§ Problem requirements:
This calls for a verbatim copy of all the data, with no images carried over.

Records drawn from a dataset
-----
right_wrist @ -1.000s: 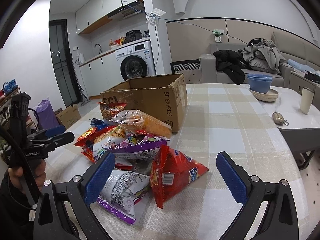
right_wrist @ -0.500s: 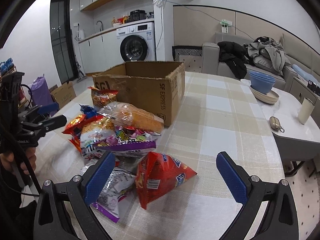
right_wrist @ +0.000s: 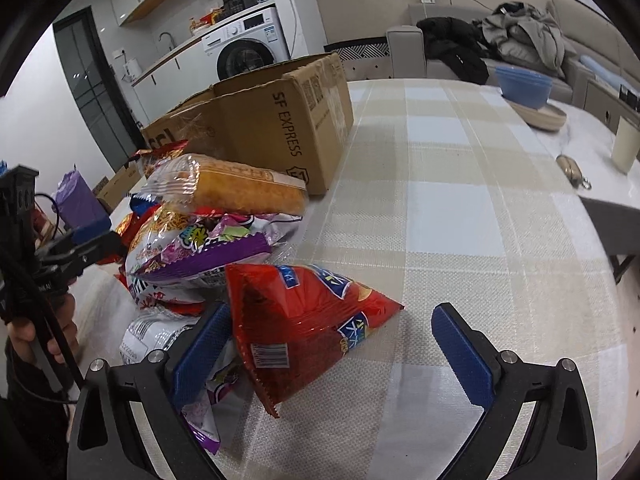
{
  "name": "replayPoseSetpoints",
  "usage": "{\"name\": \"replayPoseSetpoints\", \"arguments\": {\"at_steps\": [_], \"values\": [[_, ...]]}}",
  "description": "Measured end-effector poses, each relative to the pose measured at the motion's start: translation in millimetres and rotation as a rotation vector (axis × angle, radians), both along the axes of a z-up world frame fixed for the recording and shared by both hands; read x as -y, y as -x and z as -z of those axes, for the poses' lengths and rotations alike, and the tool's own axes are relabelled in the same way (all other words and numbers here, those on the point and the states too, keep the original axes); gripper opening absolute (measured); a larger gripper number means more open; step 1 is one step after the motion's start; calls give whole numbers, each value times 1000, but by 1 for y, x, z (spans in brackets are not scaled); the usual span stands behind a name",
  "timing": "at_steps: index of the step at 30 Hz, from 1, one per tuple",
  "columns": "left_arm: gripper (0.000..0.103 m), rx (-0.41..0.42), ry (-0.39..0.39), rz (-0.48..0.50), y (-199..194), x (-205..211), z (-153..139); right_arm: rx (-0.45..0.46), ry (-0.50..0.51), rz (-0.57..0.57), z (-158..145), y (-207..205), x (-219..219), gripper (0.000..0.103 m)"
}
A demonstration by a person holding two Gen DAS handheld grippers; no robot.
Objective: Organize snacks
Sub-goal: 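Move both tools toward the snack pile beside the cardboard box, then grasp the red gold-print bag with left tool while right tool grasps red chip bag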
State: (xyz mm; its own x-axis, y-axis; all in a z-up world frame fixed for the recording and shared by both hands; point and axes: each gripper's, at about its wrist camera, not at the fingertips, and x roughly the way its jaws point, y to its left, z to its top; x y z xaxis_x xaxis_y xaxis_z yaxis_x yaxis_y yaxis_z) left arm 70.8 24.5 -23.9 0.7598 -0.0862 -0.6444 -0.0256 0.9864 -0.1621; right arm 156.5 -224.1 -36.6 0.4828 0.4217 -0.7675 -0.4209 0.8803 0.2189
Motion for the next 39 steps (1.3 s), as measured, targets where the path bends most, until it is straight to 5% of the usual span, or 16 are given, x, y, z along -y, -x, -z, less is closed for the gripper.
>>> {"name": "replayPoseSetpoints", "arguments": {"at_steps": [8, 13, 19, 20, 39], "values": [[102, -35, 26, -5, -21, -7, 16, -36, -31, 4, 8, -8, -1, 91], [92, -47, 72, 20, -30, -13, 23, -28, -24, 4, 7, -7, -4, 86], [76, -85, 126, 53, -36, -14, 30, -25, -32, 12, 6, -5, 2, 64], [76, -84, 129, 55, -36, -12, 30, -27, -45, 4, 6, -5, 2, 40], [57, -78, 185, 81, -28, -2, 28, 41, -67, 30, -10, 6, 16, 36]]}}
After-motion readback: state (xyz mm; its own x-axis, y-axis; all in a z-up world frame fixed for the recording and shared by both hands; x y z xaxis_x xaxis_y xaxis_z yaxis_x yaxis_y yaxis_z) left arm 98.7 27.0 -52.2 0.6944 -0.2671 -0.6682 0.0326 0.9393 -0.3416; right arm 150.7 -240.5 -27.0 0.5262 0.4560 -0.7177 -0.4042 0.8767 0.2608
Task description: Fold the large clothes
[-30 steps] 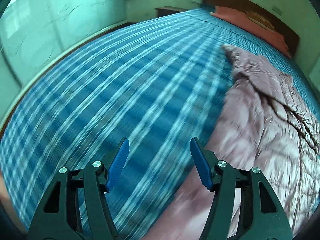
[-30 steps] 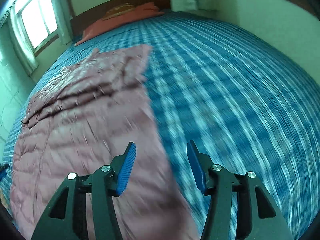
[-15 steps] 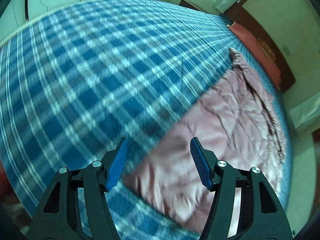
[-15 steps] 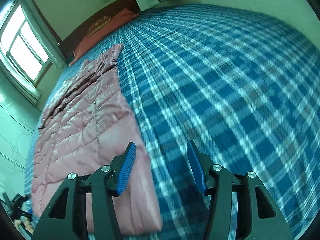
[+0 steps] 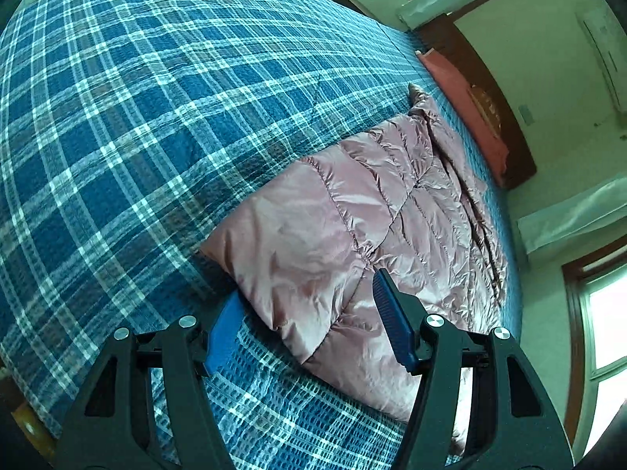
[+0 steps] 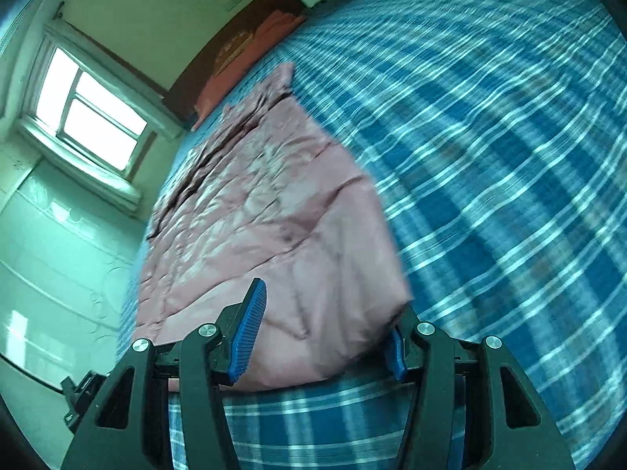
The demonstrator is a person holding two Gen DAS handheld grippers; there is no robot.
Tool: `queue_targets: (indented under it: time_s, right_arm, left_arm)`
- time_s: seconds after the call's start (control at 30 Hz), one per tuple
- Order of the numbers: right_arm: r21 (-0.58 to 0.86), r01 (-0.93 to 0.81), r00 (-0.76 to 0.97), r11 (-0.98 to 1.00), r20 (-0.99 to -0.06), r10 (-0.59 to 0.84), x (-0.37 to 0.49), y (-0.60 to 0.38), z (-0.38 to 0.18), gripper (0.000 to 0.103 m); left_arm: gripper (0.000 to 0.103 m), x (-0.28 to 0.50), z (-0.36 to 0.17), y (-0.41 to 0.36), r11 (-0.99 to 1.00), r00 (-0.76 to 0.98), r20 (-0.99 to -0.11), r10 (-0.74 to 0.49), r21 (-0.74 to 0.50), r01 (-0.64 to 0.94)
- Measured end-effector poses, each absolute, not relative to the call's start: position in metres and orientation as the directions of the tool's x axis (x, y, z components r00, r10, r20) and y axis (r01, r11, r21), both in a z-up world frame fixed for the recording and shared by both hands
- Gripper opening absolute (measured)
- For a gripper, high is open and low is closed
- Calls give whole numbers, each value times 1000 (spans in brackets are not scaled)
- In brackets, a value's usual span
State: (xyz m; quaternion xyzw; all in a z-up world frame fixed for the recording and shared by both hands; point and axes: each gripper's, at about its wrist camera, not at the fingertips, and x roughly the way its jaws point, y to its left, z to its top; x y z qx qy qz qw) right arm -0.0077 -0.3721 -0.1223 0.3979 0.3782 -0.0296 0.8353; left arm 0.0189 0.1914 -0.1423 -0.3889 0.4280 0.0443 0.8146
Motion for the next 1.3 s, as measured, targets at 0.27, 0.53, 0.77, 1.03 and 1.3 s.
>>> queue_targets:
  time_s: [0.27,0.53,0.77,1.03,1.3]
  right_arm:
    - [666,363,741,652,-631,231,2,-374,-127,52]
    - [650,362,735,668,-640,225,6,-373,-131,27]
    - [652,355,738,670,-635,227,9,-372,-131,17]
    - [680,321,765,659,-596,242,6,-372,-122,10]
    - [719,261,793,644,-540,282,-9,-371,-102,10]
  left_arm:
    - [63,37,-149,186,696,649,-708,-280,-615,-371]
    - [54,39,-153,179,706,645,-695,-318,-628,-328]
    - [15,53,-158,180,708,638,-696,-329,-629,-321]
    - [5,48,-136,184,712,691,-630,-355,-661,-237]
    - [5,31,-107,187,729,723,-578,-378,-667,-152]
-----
§ Result of the task:
right_wrist @ -1.000s: 
right_wrist @ -0.500s: 
right_wrist @ +0.000s: 
{
  "name": "replayPoseSetpoints",
  "usage": "{\"name\": \"replayPoseSetpoints\", \"arguments\": {\"at_steps\": [_], \"values\": [[_, ...]]}}",
  "description": "Measured end-effector poses, each relative to the pose measured at the motion's start: translation in millimetres and rotation as a rotation vector (axis × angle, radians), both along the axes of a z-up world frame fixed for the recording and shared by both hands; read x as -y, y as -x and z as -z of those axes, for the poses' lengths and rotations alike, and the tool's own axes are relabelled in the same way (all other words and numbers here, those on the point and the states too, keep the original axes); gripper opening absolute (measured); a larger gripper number means more open; step 1 is one step after the motion's start; calls give whole numbers, each value times 1000, but by 1 for y, x, z (spans in brackets are not scaled); the usual span stands behind a name",
  "timing": "at_steps: index of the step at 30 Hz, from 1, one per tuple",
  "columns": "left_arm: gripper (0.000..0.103 m), rx (-0.41..0.42), ry (-0.39..0.39), rz (-0.48..0.50), y (-199..194), x (-205..211), z (-153..139); right_arm: rx (-0.45..0.46), ry (-0.50..0.51), rz (-0.57..0.57), z (-158..145), y (-207..205), x (-219..219), gripper (0.000..0.103 m)"
}
A demonstration by a person holding two Gen DAS handheld grippers; no robot.
Objective: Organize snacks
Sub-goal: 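Move both tools toward the snack pile beside the cardboard box, then grasp the red gold-print bag with left tool while right tool grasps red chip bag
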State: (xyz mm; its own x-axis, y-axis; all in a z-up world frame fixed for the recording and shared by both hands; point and axes: each gripper's, at about its wrist camera, not at the fingertips, and x roughly the way its jaws point, y to its left, z to its top; x y z xaxis_x xaxis_y xaxis_z yaxis_x yaxis_y yaxis_z) left arm 70.8 24.5 -23.9 0.7598 -0.0862 -0.6444 -0.0256 0.9864 -0.1621; right arm 156.5 -224.1 -36.6 0.4828 0.4217 -0.7675 -0.4209 0.8803 0.2189
Motion for the next 39 steps (1.3 s), as measured, targets where the path bends most, until it is straight to 5% of the usual span, or 16 are given, x, y, z along -y, -x, -z, less is closed for the gripper.
>>> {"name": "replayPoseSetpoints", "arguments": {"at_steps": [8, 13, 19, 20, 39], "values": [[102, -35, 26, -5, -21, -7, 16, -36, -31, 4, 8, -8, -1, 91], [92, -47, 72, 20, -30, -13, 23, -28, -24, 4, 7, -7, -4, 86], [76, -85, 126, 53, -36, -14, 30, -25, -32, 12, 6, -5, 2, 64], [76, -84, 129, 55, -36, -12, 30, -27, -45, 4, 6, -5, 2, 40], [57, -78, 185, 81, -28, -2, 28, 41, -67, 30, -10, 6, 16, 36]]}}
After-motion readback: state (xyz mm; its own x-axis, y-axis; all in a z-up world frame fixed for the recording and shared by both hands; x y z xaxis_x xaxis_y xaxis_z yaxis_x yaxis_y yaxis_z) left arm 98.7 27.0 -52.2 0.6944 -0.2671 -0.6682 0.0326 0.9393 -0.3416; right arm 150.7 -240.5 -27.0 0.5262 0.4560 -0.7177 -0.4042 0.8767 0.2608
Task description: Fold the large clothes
[-30 steps] 
[-30 steps] 
[-15 steps] 
[-15 steps] 
[+0 steps] 
[+0 steps] 
The demonstrator is a person holding two Gen DAS handheld grippers; there is no robot.
Tool: `queue_targets: (indented under it: time_s, right_arm, left_arm)`
- time_s: seconds after the call's start (control at 30 Hz), one per tuple
- Order of the numbers: right_arm: r21 (-0.58 to 0.86), r01 (-0.93 to 0.81), r00 (-0.76 to 0.97), r11 (-0.98 to 1.00), r20 (-0.99 to -0.06), r10 (-0.59 to 0.84), x (-0.37 to 0.49), y (-0.60 to 0.38), z (-0.38 to 0.18), gripper (0.000 to 0.103 m); left_arm: gripper (0.000 to 0.103 m), x (-0.28 to 0.50), z (-0.36 to 0.17), y (-0.41 to 0.36), r11 (-0.99 to 1.00), r00 (-0.76 to 0.98), r20 (-0.99 to -0.11), r10 (-0.74 to 0.49), r21 (-0.74 to 0.50), r01 (-0.64 to 0.94)
- Measured end-effector poses, each absolute, not relative to the call's start: position in metres and orientation as the directions of the tool's x axis (x, y, z components r00, r10, r20) and y axis (r01, r11, r21), both in a z-up world frame fixed for the recording and shared by both hands
- Gripper opening absolute (measured)
- For a gripper, high is open and low is closed
- Calls give whole numbers, each value times 1000 (spans in brackets are not scaled)
- In brackets, a value's usual span
State: (xyz m; quaternion xyzw; all in a z-up world frame fixed for the recording and shared by both hands; point and axes: each gripper's, at about its wrist camera, not at the fingertips, and x roughly the way its jaws point, y to its left, z to its top; x y z qx qy qz qw) right arm -0.0077 -0.3721 -0.1223 0.3979 0.3782 -0.0296 0.8353; left arm 0.0189 0.1914 -0.1423 -0.3889 0.4280 0.0443 0.8146
Motion for the next 1.3 s, as measured, targets at 0.27, 0.53, 0.77, 1.03 and 1.3 s.
>>> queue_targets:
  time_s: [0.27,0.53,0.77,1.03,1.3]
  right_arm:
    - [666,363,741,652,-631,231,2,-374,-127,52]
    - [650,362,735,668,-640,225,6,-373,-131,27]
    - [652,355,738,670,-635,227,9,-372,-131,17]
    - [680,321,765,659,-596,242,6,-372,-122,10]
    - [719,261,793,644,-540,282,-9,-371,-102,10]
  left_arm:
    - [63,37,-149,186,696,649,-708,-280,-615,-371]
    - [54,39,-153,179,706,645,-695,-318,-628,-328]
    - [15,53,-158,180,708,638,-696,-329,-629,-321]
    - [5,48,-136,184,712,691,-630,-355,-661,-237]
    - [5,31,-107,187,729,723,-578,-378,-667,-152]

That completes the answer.